Exercise

Examining the structure of categorical inputs

For this exercise, you will call model.matrix() to examine how R represents data with both categorical and numerical inputs for modeling. The dataset flowers (derived from the Sleuth3 package) has been loaded for you. It has the following columns:

  • Flowers: the average number of flowers on a meadowfoam plant
  • Intensity: the intensity of a light treatment applied to the plant
  • Time: A categorical variable - when (Late or Early) in the lifecycle the light treatment occurred

The ultimate goal is to predict Flowers as a function of Time and Intensity.

Instructions

100 XP
  • Call the str() function on flowers to see the types of each column.
  • Use the unique() function on the column flowers$Time to see the possible values that Time takes. How many unique values are there?
  • Create a formula to express Flowers as a function of Intensity and Time.
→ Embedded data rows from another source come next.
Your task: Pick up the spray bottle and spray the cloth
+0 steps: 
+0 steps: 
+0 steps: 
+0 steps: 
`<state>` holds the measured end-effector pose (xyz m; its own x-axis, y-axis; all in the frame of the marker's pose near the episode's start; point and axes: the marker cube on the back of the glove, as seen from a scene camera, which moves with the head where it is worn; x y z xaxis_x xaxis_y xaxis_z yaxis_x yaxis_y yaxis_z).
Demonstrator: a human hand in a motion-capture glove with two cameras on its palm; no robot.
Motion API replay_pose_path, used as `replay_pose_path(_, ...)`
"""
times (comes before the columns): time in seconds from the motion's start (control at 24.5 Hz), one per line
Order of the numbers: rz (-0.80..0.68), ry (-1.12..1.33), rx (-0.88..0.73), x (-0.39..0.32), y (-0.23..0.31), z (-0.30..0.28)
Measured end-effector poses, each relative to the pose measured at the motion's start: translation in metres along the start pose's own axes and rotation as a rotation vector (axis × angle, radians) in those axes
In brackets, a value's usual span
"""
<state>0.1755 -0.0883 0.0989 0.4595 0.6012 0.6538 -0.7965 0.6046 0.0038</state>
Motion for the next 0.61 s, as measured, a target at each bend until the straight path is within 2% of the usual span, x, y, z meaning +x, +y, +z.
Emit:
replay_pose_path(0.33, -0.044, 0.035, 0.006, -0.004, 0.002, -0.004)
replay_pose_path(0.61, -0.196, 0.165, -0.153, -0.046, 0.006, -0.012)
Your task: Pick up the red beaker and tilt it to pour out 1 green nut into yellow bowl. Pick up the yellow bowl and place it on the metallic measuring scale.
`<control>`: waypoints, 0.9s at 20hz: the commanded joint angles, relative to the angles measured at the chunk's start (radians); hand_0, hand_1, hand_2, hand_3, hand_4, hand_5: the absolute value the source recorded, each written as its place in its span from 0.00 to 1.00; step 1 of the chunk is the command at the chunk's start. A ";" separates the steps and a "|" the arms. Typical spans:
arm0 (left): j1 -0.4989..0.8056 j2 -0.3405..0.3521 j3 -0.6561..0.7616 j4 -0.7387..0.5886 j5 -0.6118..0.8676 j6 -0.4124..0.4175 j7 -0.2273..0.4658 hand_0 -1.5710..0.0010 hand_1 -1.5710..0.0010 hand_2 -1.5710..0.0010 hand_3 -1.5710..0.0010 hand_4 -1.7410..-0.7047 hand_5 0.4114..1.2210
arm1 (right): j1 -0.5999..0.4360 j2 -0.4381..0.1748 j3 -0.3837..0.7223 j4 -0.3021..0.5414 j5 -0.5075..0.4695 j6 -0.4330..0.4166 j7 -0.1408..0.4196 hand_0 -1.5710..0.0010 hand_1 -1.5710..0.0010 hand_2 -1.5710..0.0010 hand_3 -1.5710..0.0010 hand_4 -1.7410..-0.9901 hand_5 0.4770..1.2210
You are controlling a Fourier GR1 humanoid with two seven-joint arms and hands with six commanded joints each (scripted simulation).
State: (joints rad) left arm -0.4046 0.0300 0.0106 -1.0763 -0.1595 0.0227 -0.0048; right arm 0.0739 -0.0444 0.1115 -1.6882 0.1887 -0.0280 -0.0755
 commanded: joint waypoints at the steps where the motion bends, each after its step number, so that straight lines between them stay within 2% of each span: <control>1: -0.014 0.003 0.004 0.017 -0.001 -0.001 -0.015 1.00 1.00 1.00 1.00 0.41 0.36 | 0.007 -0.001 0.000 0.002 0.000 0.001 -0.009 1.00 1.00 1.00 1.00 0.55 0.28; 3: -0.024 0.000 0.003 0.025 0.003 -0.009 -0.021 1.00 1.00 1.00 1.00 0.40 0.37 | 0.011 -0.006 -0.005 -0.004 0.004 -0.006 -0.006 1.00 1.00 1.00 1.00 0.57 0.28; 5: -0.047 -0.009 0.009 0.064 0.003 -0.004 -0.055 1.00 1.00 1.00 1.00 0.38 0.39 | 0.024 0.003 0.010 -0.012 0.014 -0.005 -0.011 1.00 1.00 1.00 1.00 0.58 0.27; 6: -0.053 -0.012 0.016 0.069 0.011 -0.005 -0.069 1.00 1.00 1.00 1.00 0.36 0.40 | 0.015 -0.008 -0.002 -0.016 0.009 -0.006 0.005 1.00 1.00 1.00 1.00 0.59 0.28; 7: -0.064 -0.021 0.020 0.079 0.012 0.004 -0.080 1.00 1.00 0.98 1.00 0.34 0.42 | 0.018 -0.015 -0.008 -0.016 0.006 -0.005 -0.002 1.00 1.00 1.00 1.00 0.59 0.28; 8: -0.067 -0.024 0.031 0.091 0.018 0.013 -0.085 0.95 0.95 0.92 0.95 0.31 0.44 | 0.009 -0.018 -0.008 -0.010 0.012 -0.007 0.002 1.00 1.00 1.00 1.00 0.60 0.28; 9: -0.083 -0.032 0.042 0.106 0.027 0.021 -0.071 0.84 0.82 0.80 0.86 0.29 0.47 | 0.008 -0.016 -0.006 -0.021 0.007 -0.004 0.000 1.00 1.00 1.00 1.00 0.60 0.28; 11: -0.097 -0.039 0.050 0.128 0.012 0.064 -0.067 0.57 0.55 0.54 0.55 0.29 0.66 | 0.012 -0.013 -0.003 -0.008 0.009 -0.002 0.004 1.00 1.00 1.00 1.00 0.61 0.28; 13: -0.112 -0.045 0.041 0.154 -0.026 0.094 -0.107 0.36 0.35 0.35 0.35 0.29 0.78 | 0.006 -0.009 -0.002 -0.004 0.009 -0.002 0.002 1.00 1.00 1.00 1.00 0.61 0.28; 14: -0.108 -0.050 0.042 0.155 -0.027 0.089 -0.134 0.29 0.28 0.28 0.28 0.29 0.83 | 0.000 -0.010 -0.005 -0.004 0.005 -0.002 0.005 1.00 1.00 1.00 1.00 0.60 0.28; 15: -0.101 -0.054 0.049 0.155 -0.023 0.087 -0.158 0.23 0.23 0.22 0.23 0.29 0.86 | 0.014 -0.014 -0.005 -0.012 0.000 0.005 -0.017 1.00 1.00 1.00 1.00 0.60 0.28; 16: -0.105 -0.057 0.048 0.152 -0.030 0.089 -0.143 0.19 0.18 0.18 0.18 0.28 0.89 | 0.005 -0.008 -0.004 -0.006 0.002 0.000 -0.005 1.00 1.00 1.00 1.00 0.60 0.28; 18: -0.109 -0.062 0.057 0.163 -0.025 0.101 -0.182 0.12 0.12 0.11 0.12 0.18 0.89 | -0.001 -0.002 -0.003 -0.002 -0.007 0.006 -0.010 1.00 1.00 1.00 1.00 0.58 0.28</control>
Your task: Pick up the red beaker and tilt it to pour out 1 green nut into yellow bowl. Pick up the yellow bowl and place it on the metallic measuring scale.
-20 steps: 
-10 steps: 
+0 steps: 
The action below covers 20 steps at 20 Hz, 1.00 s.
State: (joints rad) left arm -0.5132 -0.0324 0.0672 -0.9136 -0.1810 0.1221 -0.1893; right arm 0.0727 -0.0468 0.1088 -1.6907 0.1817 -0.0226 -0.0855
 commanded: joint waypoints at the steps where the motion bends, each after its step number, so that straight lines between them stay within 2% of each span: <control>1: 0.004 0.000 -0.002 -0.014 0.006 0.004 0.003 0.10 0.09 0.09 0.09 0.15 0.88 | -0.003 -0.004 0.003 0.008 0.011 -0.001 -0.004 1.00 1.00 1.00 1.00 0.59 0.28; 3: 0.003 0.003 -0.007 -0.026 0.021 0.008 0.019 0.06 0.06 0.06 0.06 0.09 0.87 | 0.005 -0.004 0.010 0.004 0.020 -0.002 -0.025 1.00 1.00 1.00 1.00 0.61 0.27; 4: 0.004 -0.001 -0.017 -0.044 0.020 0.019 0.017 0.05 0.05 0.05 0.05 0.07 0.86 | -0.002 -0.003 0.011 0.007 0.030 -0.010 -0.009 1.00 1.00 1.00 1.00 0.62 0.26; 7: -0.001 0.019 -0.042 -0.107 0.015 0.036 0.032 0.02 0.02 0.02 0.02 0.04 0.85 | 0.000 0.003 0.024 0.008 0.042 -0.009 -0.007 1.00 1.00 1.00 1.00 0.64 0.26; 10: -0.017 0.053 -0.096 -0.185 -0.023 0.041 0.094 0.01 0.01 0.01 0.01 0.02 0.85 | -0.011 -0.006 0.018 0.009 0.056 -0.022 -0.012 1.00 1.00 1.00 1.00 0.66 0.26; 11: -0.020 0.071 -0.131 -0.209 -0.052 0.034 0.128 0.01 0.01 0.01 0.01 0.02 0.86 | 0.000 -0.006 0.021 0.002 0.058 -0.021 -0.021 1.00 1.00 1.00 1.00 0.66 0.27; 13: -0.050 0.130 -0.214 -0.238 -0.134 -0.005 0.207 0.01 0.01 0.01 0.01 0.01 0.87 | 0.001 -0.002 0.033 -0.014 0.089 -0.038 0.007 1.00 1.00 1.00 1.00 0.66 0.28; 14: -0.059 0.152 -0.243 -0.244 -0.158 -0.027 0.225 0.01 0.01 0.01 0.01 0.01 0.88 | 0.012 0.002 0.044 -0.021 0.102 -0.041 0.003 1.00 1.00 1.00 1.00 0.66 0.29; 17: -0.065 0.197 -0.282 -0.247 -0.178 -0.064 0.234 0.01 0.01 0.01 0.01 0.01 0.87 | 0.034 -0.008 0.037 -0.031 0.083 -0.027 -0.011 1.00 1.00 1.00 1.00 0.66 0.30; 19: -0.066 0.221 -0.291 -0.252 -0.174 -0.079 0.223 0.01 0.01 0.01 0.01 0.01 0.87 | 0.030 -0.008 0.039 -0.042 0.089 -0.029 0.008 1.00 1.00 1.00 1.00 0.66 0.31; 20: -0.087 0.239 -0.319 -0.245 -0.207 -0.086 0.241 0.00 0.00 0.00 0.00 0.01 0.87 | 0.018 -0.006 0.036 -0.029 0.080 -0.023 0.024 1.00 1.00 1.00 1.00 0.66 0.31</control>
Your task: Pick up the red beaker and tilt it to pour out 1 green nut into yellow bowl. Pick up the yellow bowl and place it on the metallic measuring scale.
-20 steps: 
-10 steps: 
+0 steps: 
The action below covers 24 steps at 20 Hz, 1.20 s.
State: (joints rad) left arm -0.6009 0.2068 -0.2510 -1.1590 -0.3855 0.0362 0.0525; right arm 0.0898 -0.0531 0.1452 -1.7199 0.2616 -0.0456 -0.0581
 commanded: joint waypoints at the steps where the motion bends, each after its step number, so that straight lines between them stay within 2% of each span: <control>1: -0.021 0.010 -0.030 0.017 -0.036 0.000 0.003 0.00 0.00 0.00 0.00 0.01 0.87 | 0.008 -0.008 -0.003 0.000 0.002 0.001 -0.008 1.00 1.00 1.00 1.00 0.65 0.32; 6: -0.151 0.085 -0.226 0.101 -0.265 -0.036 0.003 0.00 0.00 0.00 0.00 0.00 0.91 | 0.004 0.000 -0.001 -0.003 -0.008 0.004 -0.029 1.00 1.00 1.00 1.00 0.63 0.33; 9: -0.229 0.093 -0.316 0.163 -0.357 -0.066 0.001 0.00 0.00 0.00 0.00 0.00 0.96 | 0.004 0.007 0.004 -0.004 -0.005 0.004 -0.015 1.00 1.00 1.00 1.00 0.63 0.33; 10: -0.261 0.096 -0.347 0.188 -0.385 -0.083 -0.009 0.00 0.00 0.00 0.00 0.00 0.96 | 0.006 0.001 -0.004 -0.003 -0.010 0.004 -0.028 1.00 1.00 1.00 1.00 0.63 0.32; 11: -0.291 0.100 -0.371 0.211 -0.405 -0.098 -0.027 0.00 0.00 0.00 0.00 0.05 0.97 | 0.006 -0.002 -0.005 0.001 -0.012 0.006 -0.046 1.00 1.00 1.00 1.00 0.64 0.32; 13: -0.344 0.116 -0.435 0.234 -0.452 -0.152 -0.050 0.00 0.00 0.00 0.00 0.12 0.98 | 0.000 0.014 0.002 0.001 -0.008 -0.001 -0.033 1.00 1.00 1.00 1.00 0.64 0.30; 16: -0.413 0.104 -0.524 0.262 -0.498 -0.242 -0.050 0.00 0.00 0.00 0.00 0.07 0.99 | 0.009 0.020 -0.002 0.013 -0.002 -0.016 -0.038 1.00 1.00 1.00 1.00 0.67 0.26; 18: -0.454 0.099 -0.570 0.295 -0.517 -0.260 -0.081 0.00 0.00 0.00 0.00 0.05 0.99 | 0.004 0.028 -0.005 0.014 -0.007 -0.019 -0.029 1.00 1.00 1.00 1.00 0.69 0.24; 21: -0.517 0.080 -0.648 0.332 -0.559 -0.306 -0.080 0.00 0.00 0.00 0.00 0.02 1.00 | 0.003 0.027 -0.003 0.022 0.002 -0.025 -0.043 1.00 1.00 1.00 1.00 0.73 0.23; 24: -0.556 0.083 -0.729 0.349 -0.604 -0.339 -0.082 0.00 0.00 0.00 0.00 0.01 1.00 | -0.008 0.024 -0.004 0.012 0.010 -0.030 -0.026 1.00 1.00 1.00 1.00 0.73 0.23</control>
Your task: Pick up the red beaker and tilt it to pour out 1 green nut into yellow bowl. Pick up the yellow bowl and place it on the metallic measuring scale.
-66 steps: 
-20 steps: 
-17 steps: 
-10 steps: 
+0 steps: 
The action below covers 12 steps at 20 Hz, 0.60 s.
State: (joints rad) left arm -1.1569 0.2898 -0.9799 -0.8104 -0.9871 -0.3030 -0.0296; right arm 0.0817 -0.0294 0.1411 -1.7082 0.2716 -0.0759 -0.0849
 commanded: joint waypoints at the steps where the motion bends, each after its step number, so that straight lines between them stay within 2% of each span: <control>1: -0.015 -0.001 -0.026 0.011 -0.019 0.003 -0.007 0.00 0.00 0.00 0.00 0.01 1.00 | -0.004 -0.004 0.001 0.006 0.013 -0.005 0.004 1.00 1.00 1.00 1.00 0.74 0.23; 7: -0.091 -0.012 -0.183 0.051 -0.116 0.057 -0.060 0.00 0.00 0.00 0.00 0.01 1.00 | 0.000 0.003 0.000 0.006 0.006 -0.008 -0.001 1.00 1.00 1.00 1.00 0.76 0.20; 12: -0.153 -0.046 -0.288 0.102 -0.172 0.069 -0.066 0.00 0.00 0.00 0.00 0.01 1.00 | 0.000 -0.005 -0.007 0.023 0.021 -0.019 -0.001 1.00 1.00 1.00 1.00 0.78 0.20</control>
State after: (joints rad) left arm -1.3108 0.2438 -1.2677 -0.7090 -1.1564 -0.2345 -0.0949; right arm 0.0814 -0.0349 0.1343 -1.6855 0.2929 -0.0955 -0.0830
Assign it to the variable fmla and print it.
  • Use fmla and model.matrix() to create the model matrix for the data frame flowers. Assign it to the variable mmat.
  • Use head() to examine the first 20 lines of flowers.
  • Now examine the first 20 lines of mmat.
    • Is the numeric column Intensity different?
    • What happened to the categorical column Time from flowers?
    • How is Time == 'Early' represented? And Time == 'Late'?